● The task
Repeat the listing below verbatim, without its images.

● Given information
Segment Open

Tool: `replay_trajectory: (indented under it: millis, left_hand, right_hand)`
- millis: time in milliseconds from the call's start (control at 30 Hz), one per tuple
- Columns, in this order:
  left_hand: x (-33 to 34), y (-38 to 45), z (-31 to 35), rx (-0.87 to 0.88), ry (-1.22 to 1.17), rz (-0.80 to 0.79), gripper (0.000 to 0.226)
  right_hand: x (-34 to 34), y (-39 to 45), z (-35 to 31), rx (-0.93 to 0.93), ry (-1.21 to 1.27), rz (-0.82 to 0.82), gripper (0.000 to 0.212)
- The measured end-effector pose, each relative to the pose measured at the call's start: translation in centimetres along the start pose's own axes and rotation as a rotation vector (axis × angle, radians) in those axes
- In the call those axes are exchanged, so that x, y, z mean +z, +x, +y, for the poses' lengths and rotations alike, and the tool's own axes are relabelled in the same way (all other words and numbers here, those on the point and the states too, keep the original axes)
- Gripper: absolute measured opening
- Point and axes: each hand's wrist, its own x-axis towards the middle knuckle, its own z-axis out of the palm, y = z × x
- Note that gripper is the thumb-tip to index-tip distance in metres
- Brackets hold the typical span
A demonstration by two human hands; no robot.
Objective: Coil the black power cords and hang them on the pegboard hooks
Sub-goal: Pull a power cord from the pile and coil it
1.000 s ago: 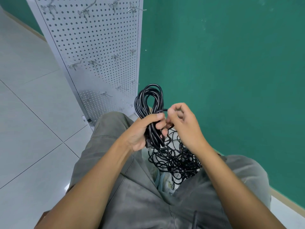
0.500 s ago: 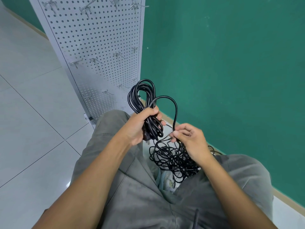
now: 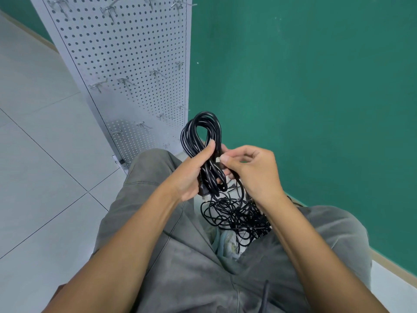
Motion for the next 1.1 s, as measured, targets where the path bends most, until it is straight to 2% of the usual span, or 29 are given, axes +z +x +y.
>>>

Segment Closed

● Final answer
Tool: `replay_trajectory: (indented under it: millis, left_hand, right_hand)`
- millis: time in milliseconds from the call's start (control at 30 Hz), one per tuple
- Columns, in this order:
  left_hand: x (-33 to 34), y (-38 to 45), z (-31 to 35), rx (-0.87 to 0.88), ry (-1.22 to 1.17), rz (-0.80 to 0.79), gripper (0.000 to 0.226)
  right_hand: x (-34 to 34), y (-39 to 45), z (-35 to 31), rx (-0.93 to 0.93), ry (-1.21 to 1.27), rz (-0.82 to 0.82), gripper (0.000 to 0.212)
- The measured end-effector pose, each relative to the pose measured at the call's start: translation in centimetres along the start pose's own axes and rotation as a rotation vector (axis × angle, radians) in those axes
- In the call those axes are exchanged, so that x, y, z mean +z, +x, +y, for the poses' lengths and rotations alike, and the tool's own axes are relabelled in the same way (all other words and numbers here, those on the point and the states too, keep the original axes)
- Gripper: absolute measured opening
- Point and axes: each hand's wrist, its own x-axis towards the middle knuckle, its own z-axis out of the palm, y = z × x
- Note that gripper is the thumb-tip to index-tip distance in metres
- Brackets hold the typical span
A demonstration by two human hands; no robot.
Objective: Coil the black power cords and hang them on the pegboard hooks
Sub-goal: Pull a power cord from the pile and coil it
1.000 s ago: 
0.500 s ago: 
now: 
Motion for the next 1.1 s, as measured, targets where the path bends most, until it is straight to 2% of the usual span, or 29 are given, axes +z +x +y.
>>>

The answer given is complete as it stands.